- [Task description] Determine the number of lines in the data below that contain the string "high", and respond with that number alone.

(Beginning of Given records)

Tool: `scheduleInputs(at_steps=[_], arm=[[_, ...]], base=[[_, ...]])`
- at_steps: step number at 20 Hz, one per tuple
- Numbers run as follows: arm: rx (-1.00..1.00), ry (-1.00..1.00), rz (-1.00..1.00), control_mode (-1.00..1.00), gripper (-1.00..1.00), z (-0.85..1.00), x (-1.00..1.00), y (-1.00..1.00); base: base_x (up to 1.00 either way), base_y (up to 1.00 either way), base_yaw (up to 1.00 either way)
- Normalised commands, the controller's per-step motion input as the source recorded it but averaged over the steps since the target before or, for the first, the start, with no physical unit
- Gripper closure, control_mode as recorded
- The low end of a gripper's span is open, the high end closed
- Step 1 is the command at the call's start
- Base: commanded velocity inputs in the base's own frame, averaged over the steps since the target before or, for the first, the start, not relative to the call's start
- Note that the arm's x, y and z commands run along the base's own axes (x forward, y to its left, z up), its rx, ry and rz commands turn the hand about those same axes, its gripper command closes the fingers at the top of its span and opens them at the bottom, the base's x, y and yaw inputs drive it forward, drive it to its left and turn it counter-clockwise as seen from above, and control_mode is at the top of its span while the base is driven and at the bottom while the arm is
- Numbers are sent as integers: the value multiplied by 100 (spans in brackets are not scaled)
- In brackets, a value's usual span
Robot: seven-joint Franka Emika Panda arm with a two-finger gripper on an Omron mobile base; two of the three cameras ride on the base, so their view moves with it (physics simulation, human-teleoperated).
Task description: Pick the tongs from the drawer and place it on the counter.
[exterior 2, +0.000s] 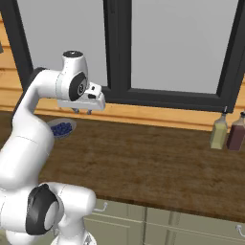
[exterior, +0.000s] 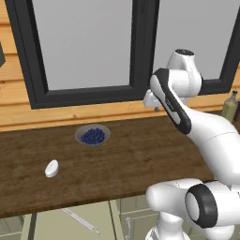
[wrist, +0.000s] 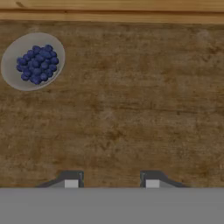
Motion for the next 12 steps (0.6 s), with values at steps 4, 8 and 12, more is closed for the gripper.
scheduleInputs(at_steps=[4, 8, 12], arm=[[0, -1, 2, -100, -100, 0, -37, 2], [-3, 0, 14, -100, -100, -9, -90, 29], [-10, 0, 21, -100, -100, -9, -96, 45]], base=[[0, 0, 0], [0, 0, 0], [0, 0, 0]])
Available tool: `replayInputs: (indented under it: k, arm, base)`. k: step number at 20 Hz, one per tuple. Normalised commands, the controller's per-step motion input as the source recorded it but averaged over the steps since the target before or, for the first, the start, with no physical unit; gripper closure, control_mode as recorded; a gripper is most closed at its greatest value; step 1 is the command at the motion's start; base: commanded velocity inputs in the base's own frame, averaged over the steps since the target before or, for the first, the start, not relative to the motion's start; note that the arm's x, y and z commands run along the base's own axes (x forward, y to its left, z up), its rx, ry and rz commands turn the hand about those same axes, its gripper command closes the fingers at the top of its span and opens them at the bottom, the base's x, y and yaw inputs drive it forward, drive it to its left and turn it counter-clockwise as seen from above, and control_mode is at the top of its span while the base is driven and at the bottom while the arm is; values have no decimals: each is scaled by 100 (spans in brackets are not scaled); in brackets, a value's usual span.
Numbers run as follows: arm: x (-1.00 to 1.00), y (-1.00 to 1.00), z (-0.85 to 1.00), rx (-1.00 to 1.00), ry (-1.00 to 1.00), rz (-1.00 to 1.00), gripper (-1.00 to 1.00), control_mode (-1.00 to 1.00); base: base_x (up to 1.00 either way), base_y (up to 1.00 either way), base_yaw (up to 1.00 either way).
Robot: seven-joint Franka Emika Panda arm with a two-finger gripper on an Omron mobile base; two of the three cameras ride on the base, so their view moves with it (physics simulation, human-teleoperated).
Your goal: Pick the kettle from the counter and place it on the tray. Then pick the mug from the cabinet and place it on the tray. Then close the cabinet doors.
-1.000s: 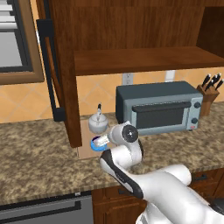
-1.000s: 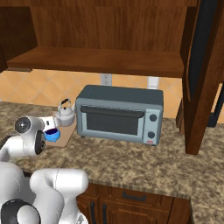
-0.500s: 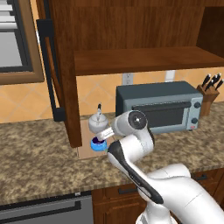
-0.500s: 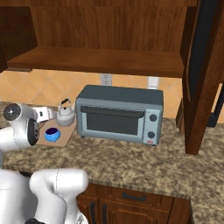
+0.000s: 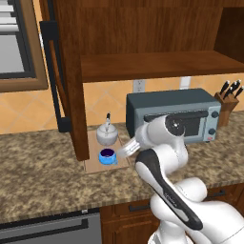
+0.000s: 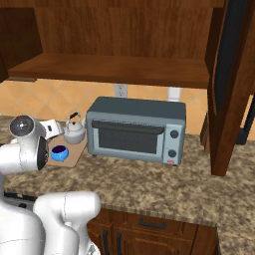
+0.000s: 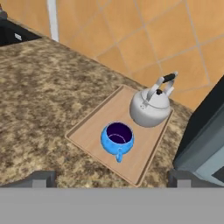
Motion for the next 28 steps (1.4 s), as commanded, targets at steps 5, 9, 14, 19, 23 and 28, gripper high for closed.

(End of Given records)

- [Answer space] 2